_Data_:

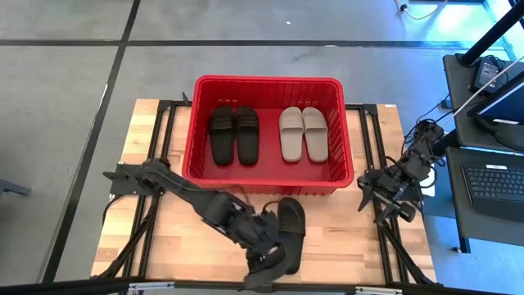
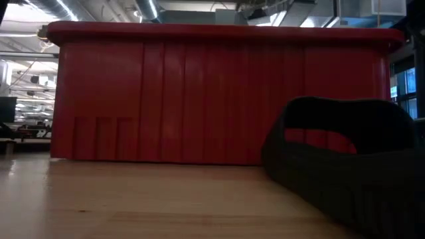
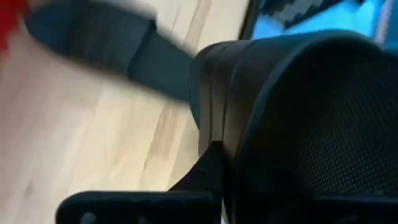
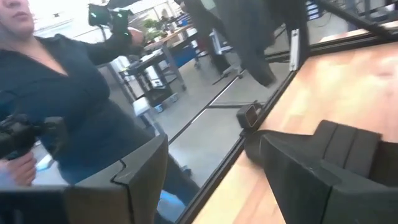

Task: Pick and place slides into bin
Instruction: Put the black slide into the red bin

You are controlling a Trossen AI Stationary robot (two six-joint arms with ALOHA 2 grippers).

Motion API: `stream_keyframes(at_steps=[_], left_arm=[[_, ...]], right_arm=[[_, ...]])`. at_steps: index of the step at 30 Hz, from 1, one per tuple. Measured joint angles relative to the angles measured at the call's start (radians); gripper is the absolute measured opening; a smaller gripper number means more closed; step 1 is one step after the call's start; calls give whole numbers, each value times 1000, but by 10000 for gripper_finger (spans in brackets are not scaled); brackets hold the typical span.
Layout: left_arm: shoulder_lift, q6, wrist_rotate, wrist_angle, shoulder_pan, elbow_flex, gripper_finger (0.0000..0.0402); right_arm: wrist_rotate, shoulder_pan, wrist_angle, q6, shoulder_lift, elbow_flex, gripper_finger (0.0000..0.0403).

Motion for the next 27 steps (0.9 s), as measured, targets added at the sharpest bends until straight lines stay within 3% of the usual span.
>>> stream_keyframes(at_steps=[8,15,17,21,27], left_arm=[[-173,194,-349,0,3,0,6],[-266,285,-786,-240,29,1,6],[-273,283,-870,-337,50,1,6],[-286,412,-913,-331,121,-30,6],[-293,571,-947,-332,284,-69,6]], right_arm=[[106,0,1,1,0,0,255],[120,0,52,6,0,0,255],[120,0,58,2,0,4,255],[201,0,100,-72,0,30,255],[291,0,222,-305,0,87,255]])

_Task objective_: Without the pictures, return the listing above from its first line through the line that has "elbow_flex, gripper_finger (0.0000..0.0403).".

_Answer box_:
Task: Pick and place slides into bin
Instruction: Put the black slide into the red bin

You are controlling a Trossen AI Stationary robot (two six-joint arms with ALOHA 2 grippers).

Motion API: `stream_keyframes(at_steps=[_], left_arm=[[_, ...]], right_arm=[[_, ...]])`. at_steps: index of the step at 30 Hz, from 1, one per tuple. Measured joint angles relative to the angles measured at the call's start (radians); gripper is the absolute measured opening; a smaller gripper number means more closed; step 1 is one step after the call's start; calls give whole numbers, each value times 1000, but by 10000 for gripper_finger (spans in brackets are not scaled); brackets hold the typical span.
Layout: left_arm: shoulder_lift, q6, wrist_rotate, wrist_angle, shoulder_pan, elbow_flex, gripper_finger (0.0000..0.0402); right_arm: wrist_rotate, shoulder_pan, wrist_angle, q6, shoulder_lift, elbow_flex, gripper_finger (0.0000..0.0403).

There is nothing more to the output.